Все было чудесно, пока это длилось, вот только длилось, увы, недолго. Спустя месяц Ниссены переехали в другой город, и больше я Лолу не видел. Но я повесил ее спорран над кроватью и молился на него еженощно. И всякий раз, как я играл Черни, у меня непременно возникала эрекция, потому что мне сразу вспоминалась Лола – как она лежит на траве, ее длинные черные волосы, узел на загривке, стоны, которые она испускала, и лившийся из нее сок. Игра на пианино стала для меня какой-то сплошной искупительной еблей. Целых два года пришлось мне ждать, прежде чем я снова смог, как говорится, окунуть свой конец, но в этот раз все вышло не ахти как, тем более что я подхватил отменный трипперок, и к тому же происходило это не на траве, да и не летом, да и пыла особого не было: обычная холодная механическая ебка за бабки – блядки для разрядки в тесном, занюханном гостиничном номере, причем эта падла еще пыталась сделать вид, что кончает, хотя кончала она не чаще, чем рождественский чулок. Конечно, может, это и не она подарила мне триппак, а ее «сменщица», что спала в соседнем номере с моим другом Симмонсом. А было вот как: я так быстро развязался со своей механической ебкой, что подумал, дай-ка пойду взгляну, как там у старины Симмонса. Смотрю: ну и дела! Они, оказывается, все еще это самое, причем на полную катушку. Она, девица-то его, была родом из Чехии и малость простовата – явно из начинающих – и с непривычки забывалась и еблась в свое удовольствие. Глядя, что она вытворяет, я решил подождать и испробовать ее на себе. Ну и испробовал на свою голову. Не прошло и недели, как у меня обнаружились какие-то выделения, – я еще тогда подумал, что это я себе то ли яйца отбил, то ли застудился.

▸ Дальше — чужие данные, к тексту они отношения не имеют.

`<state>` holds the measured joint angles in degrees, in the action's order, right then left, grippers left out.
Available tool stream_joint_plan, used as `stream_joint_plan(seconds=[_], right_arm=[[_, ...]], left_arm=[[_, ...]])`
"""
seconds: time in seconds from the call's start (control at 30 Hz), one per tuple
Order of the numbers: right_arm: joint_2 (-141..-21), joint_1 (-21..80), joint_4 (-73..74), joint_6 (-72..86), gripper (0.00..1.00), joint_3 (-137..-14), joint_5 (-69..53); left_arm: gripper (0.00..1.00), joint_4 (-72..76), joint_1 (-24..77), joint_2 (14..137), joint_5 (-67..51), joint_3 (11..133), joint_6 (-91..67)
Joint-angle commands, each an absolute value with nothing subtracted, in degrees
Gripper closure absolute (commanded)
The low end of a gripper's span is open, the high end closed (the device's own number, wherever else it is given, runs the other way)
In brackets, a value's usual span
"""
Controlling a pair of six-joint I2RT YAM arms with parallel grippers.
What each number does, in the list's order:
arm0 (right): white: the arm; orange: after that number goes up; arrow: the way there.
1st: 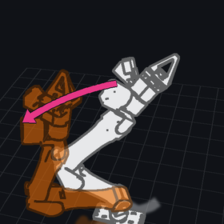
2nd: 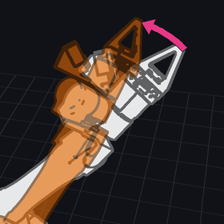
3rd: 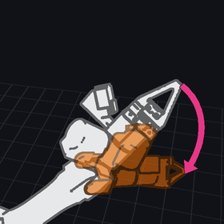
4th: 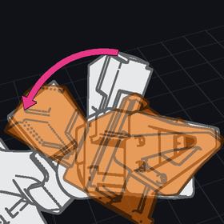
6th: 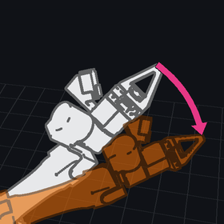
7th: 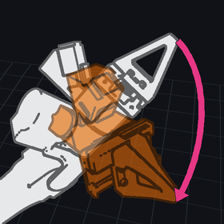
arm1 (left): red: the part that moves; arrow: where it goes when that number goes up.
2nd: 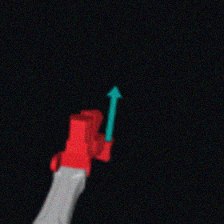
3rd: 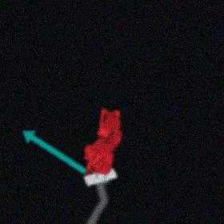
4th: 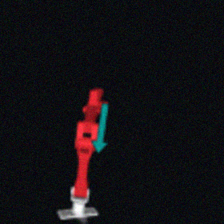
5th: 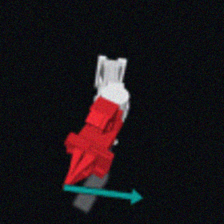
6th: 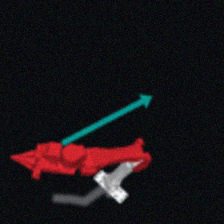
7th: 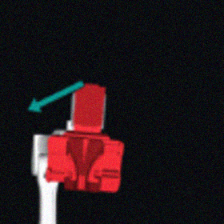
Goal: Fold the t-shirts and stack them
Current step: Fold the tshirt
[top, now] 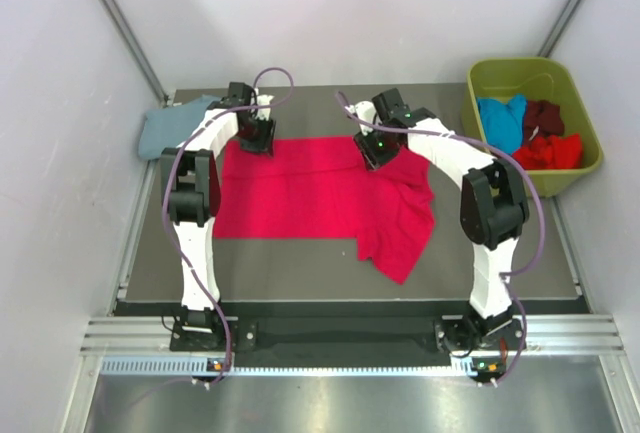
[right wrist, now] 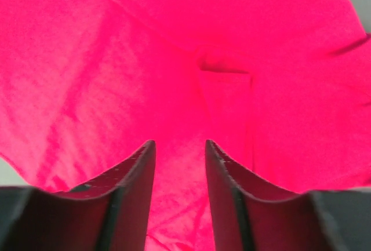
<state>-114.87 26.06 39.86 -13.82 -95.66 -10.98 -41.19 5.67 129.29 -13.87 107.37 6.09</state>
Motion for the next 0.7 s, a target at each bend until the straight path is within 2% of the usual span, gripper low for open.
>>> stream_joint_plan(seconds=[0.0,0.07,0.17,0.67], right_arm=[[-115.92,25.4,38.58,-14.32,0.58,-98.78,-8.97],[-118.2,25.4,38.41,-15.12,0.53,-100.54,-8.79],[-121.27,25.23,37.97,-15.56,0.51,-102.65,-8.35],[-127.35,21.89,35.95,-16.7,0.5,-107.49,-6.85]], left_arm=[[0.51,-40.86,5.36,129.64,-14.59,110.83,5.8],[0.51,-41.13,5.36,129.64,-14.68,111.09,5.63],[0.51,-41.13,5.36,129.11,-14.5,110.66,5.54],[0.51,-40.96,5.36,128.06,-13.62,107.93,5.72]])
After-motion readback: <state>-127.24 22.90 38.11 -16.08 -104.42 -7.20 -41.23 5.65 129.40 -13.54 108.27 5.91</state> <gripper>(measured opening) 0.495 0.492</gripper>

Еще год-другой – и я сам стал давать уроки; как на грех, мать моей ученицы оказалась потаскухой, проституткой и сучарой, каких свет не видывал. Как я потом узнал, она путалась с одним негром. Судя по всему, она никак не могла найти себе хуя по размеру. Одно могу сказать: всякий раз, как я собирался домой, она зажимала меня в прихожей и терлась об меня одним местом почем зря. Я опасался заводить с ней шашни, потому как, по слухам, она вся была напичкана сифилисом, но хрен тут выдержишь, когда озабоченная сучка вроде этой напяливает на тебя свою пизду и чуть не целиком запихивает тебе в глотку язык. Обычно я еб ее встояка, прямо в прихожей, что не составляло особого труда ввиду ее необычайной легкости, и я мог держать ее на руках, как куклу. И вот как-то вечером стою я с ней таким манером и вдруг слышу: в замке поворачивается ключ… Она так и остолбенела от страха. Деваться некуда. К счастью, в прихожей висели портьеры – там я и укрылся. Потом слышу: этот черномазый кобель поцеловал ее и спрашивает: «Ну как ты, сладкая?» – на что она запела, как-де, мол, она его заждалась, да не лучше ли сразу подняться наверх, а то ей-де не терпится, ну и все такое. И как только утих скрип ступеней, я осторожно открыл дверь и пустился наутек во все лопатки. Ну и струхнул же я тогда, ей-богу, – ведь, если ее черномазый хахаль что-то заподозрит, глотку он мне точно перережет, уж это будьте уверены. А посему я прекращаю давать уроки в этом притоне, но не тут-то было, – вскоре меня стала домогаться дочь этой задрыги: почему бы, мол, мне не позаниматься с ней у ее подруги? А дочери между тем едва перевалило за шестнадцать… И вот мы вновь приступаем к этюдам Черни – добилась-таки своего дочурка. Впервые вдыхал я запах свежей пизды, и он был дивным, как свежескошенное сено. Урок за уроком мы ебемся как проклятые, а между уроками – доебываемся сверхурочно. В конце концов происходит печальная история – она залетает. Что делать – пришлось обратиться к одному еврейчику. Тот просит за работу двадцать пять баксов, а у меня таких денег отродясь не бывало. Кроме того, она несовершеннолетняя. Кроме того, у нее может начаться заражение крови. В общем, даю я ему пятерик в счет причитающейся суммы и на пару недель сваливаю в Адирондаки. В Адирондаках я знакомлюсь с одной школьной учительницей, которой смерть как приспичило брать уроки музыки. Снова технические этюды, снова гондоны и головоломки. Казалось, всякий раз, как я касался клавиш, очередная пизда срывалась с цепи.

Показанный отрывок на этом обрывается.